**INSTRUCTIONS FOR THE TASK**
The line with "Coordinates below refer" starts the range, and the last line of the listing ends it. Retype that range exactly, without pictures.

**EXCERPTED RECORDS**

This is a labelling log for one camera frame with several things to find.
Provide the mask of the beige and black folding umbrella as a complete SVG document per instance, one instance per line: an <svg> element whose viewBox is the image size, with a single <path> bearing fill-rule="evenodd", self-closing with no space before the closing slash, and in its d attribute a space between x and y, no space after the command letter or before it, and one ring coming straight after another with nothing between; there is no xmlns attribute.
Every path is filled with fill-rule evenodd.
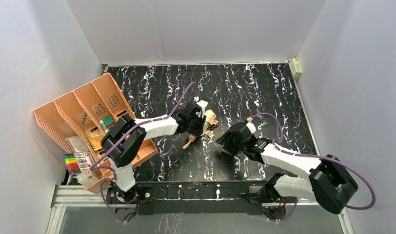
<svg viewBox="0 0 396 234"><path fill-rule="evenodd" d="M194 135L190 134L188 137L188 142L183 145L182 149L185 150L188 146L194 142L197 138L202 136L208 136L209 138L214 137L214 129L219 126L219 121L217 120L217 115L211 109L205 111L205 122L202 127L202 131L200 134Z"/></svg>

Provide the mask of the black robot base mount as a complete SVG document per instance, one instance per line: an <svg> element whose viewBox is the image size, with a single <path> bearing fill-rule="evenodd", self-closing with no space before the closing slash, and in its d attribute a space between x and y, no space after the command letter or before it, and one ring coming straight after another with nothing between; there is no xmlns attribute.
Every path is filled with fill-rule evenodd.
<svg viewBox="0 0 396 234"><path fill-rule="evenodd" d="M112 184L105 198L111 206L139 209L139 215L240 213L284 218L286 200L266 194L264 188L264 181L137 182L127 192Z"/></svg>

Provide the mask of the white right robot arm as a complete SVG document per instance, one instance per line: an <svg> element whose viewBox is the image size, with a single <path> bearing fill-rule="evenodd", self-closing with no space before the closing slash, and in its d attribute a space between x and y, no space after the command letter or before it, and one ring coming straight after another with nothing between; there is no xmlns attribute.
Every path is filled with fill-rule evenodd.
<svg viewBox="0 0 396 234"><path fill-rule="evenodd" d="M273 141L255 136L255 126L250 122L232 125L216 140L230 155L244 153L250 160L279 167L292 176L276 173L257 195L270 201L284 197L297 197L317 202L322 208L339 214L358 190L350 173L336 163L336 157L325 159L300 157L297 152L282 149Z"/></svg>

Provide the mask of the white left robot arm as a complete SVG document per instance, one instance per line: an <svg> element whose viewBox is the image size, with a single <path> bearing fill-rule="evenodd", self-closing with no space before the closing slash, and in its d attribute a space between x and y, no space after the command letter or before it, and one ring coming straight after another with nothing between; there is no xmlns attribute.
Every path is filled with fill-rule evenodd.
<svg viewBox="0 0 396 234"><path fill-rule="evenodd" d="M126 200L135 196L133 161L144 142L183 133L201 136L208 129L207 104L206 101L192 101L184 108L175 108L169 114L155 118L138 119L123 115L101 140L103 155L97 161L100 163L106 158L110 162L108 169L113 174L111 185L115 191Z"/></svg>

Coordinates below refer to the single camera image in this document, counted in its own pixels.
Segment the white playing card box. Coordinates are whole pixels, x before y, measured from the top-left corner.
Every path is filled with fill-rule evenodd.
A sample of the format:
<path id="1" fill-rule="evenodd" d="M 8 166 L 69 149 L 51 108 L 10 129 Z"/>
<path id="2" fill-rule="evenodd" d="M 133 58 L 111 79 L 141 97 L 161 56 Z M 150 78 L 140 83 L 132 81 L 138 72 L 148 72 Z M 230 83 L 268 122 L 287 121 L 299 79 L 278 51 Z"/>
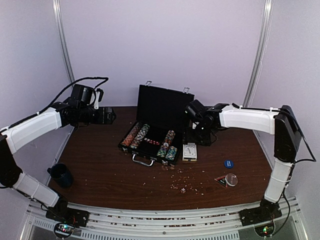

**RESPONSE TO THIS TASK**
Coordinates below refer to the single camera image in this document, counted in its own pixels.
Segment the white playing card box. Coordinates are whole pixels, x before y, measured from the top-left corner.
Every path is filled with fill-rule evenodd.
A sample of the format:
<path id="1" fill-rule="evenodd" d="M 8 166 L 69 149 L 51 108 L 10 129 Z"/>
<path id="2" fill-rule="evenodd" d="M 133 58 L 111 79 L 141 97 L 161 56 Z M 150 78 L 140 83 L 132 81 L 138 72 L 148 72 Z M 230 83 L 268 122 L 287 121 L 299 79 L 278 51 Z"/>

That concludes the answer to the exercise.